Um samba qualquer na capital


Fazia tempo que não se viam. Quando uma não estava chorosa pela garganta inflamada, a outra sofria da ausência de carinho numa noite de gripe alérgica intensa. "Quando nos vemos?", perguntou uma. "Quando quiser", respondeu a outra. Chegou o sábado e Uma se preparou para Outra. Ônibus, metrô, trem. Finalmente, chegou ao litoral do litoral.

Outra se arrumava não muito meticulosa para o que quer que fossem fazer naquele fim de semana sem doenças respiratórias. Uma só queria usar de novo seu batom vermelho. Era um rito de empoderamento. Ela e esse tal do batom vermelho. Ela se olhava no espelho e repetia algumas vezes elogios a si mesma, a sua índole, a sua beleza, ao seu intelecto, até se amar completamente.

Quando Outra virou a chave de casa, e as ruas esperavam ansiosas pelo que viria a acontecer, Uma disse: "Se Deus decidir ser bom comigo, algum empresário vai aparecer pra me pagar bebidas". Outra riu. Riu, porque além de Uma ser realmente engraçada, esse era o tipo de coisa que vivia lhe ocorrendo sem que fizesse pedidos a deus.

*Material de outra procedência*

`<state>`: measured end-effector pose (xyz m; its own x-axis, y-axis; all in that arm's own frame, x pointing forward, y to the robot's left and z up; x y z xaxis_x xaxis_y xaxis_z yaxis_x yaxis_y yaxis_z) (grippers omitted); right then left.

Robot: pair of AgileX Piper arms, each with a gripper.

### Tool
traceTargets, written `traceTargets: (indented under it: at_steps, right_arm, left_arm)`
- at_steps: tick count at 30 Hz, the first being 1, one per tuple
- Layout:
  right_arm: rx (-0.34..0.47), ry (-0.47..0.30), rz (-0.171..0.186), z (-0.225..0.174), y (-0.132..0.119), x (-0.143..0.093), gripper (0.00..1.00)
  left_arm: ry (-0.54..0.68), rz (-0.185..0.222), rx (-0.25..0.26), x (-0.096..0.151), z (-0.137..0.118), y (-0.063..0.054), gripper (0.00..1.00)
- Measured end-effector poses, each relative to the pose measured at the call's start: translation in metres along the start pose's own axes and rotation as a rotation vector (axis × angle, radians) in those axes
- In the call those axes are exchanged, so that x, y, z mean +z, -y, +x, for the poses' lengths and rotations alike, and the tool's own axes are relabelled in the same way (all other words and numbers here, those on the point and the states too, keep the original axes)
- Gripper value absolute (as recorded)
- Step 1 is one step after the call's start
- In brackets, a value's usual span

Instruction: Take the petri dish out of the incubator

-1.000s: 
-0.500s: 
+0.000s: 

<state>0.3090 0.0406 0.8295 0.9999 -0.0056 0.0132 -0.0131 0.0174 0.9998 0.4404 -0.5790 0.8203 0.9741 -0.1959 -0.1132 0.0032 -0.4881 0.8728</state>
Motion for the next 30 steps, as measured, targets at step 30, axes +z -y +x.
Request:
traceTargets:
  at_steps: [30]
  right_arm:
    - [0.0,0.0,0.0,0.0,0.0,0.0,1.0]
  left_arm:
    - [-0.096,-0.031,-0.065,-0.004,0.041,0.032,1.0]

À meia noite, o samba ecoava na voz de todo povo e de Uma que sambava aparentemente feliz. Outra estava cansada e, sentada, observava de longe Uma tentando se divertir. Uma gritou, cantando: "Viveeeeer e não ter a vergonha de ser feliiiiz". E sambava. Não havia sinal de qualquer empresário interessado em bancar Uma e seu batom vermelho. E, à essa altura, não havia qualquer sinal de que isso fosse mesmo necessário.

Uma fechou os olhos sem deixar de sambar. Cantava, parecia ainda mais feliz. Outra estava lá ainda, com sua longneck, quando viu lágrimas descendo e contornando o sorriso fraco da amiga que seguia rindo, sambando e cantando que a vida "é bonita e é bonita".